The story of her departure was broken by Religion New Service and a central characeter in her tale is the former president, Donald Trump.

Moore retweeted the RNS story, but her spokesperson told The Tennessean that Moore has no plans to comment further on her decision.

LIVING PROOF MINISTRIES

Moore founded Living Proof Ministries, a Bible-based organization for women based in Houston, Texas.

The ministry focuses on aiding women who desire to model their lives on evangelical Christian principles.

Ashlie D. Stevens wrote in Salon on March 11, “Moore has been viewed for decades, as the ‘Evangelical Julia Roberts meets Oprah,’ according to Anne Helen Peterson’s recent ‘Culture Study; newsletter.

Moore has published over 20 Bible studies, and her Living Proof conferences drew thousands of women who would pack into stadiums to hear her speak about topics like insecurity, forgiveness, and godliness.

A 2008 simulcast of her speaking called “Living Proof Live” is estimated to have been watched by over 70,000 people at 715 locations, Salon reported.
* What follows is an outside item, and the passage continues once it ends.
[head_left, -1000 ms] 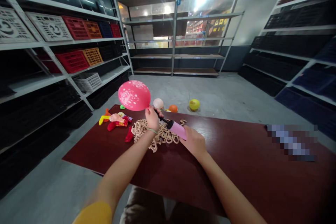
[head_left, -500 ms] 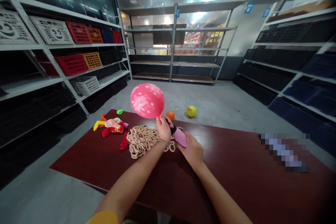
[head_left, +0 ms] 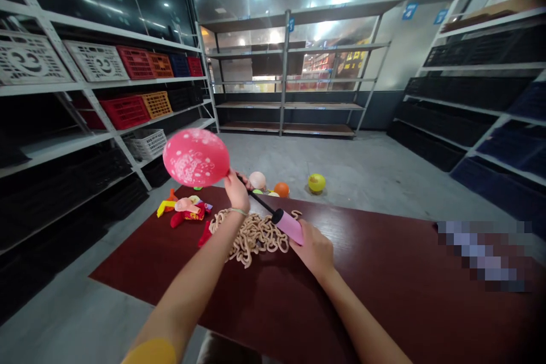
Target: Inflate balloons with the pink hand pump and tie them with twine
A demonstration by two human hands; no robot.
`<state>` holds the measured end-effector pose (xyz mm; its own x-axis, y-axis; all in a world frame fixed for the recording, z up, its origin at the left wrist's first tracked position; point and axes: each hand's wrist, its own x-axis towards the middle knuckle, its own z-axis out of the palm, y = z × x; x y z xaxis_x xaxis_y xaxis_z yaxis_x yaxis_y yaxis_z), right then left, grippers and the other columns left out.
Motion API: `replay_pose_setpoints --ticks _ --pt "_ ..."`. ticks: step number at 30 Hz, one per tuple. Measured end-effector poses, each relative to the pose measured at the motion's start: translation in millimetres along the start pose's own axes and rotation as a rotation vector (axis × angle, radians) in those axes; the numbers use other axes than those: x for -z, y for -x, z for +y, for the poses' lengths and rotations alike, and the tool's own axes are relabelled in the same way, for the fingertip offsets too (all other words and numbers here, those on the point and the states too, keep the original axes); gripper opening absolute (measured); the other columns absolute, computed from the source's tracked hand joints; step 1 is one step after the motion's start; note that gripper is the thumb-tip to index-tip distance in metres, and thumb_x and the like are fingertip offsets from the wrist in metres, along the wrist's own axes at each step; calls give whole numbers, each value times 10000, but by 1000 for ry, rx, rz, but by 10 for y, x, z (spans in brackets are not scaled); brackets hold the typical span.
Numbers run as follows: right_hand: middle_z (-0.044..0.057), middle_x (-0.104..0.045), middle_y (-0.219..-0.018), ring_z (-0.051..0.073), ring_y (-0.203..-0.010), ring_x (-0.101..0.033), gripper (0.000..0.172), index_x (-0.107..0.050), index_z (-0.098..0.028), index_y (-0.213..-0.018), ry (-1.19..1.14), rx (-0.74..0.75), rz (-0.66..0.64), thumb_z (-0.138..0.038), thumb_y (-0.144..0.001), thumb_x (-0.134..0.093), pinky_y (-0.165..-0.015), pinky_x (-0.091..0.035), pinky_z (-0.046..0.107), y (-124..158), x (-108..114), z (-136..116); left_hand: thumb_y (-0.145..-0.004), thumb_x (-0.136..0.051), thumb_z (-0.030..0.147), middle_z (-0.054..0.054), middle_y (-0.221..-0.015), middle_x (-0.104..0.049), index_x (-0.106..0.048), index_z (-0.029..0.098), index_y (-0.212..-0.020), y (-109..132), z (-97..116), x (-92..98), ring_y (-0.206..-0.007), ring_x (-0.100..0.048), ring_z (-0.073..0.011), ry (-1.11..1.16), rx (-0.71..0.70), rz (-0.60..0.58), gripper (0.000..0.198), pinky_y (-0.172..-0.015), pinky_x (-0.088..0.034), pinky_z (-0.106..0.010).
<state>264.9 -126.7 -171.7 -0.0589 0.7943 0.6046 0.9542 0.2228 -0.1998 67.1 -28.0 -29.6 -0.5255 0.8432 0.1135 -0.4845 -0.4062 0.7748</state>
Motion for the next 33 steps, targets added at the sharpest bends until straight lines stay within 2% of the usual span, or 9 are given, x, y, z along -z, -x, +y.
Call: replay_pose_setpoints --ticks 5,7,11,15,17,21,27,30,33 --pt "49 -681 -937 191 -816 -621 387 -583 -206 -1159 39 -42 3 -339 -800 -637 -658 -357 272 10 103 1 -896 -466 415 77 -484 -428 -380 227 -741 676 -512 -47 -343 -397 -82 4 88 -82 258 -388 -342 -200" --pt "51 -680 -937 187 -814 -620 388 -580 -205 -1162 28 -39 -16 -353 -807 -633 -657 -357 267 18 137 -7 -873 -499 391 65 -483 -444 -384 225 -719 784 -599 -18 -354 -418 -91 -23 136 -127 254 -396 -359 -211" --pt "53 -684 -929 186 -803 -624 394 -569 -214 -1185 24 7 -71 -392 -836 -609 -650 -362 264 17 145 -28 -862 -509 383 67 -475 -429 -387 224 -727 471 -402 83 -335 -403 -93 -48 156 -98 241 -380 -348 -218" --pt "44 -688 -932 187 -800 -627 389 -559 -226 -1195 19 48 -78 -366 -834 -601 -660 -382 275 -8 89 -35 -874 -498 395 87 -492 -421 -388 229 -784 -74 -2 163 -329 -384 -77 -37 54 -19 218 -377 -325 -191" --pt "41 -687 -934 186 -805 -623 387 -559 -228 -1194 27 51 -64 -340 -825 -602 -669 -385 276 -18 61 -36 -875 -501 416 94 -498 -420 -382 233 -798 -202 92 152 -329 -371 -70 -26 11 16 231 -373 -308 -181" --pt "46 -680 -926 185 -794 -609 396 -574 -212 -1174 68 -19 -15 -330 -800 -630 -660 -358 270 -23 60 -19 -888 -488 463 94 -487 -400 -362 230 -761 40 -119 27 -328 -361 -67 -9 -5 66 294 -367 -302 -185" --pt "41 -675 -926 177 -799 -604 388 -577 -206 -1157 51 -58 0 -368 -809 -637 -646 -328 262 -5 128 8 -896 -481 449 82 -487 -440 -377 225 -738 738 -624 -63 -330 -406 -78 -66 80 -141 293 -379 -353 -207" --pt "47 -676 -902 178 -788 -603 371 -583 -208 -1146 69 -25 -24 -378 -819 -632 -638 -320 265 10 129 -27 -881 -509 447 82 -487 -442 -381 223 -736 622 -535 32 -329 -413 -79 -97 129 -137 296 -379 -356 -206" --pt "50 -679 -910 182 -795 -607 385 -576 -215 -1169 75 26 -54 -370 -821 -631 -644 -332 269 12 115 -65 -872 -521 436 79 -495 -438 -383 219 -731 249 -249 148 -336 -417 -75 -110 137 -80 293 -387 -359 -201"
As a Southern Baptist, Moore established herself as a singular voice in a denomination that male thought leaders dominate and offered a generation of evangelical women an opportunity to see themselves in her and through her work, Stevens wrote in Salon.

“Now, however, Moore has announced she’s breaking from the Southern Baptist Convention largely because as a sexual assault survivor, she couldn’t reconcile with evangelicals’ overwhelming hypocritical support of Donald Trump. This raises the question of whether her followers and other women will follow suit.”

STILL A BAPTIST

Moore told RNS, “I am still a Baptist, but I can no longer identify with Southern Baptists.”

“I love so many Southern Baptist people, so many Southern Baptist churches, but I don’t identify with some of the things in our heritage that haven’t remained in the past.”

RNS described her as having been for nearly three decades “the very model of a modern Southern Baptist.”

“She has been a stalwart for the Word of God, never compromising,” former Lifeway Christian Resources President Thom Rainer said in 2015, during a celebration at the Tennessee Performing Arts Center in Nashville that honored 20 years of partnership between the Southern Baptist publishing house and Moore. “And when all is said and done, the impact of Beth Moore can only be measured in eternity’s grasp.”

Moore said she had understood why evangelicals supported Trump, who promised to nominate anti-abortion judges for the federal judicial system.

“He became the banner, the poster child for the great white hope of evangelicalism, the salvation of the church in America,” she told RNS. “Nothing could have prepared me for that.”

But RNS said that changed with the arrival of Trump as the president.

Moore’s criticism of the former president’s abusive behavior toward women and her advocacy for sexual abuse victims changed her from a beloved icon to a pariah in the denomination she loved all her life, said RNS.

“Wake up, Sleepers, to what women have dealt with all along in environments of gross entitlement & power,” Moore tweeted about Trump in Oct 2016, “riffing on a passage from the New Testament Book of Ephesians.”

Stevens wrote, “If you’ve paid attention to news surrounding evangelical leaders over the last several years, it’s not surprising. In 2020, former Liberty University president Jerry Falwell Jr. tumbled into one scandal after another, before finally, officially plummeting from grace.”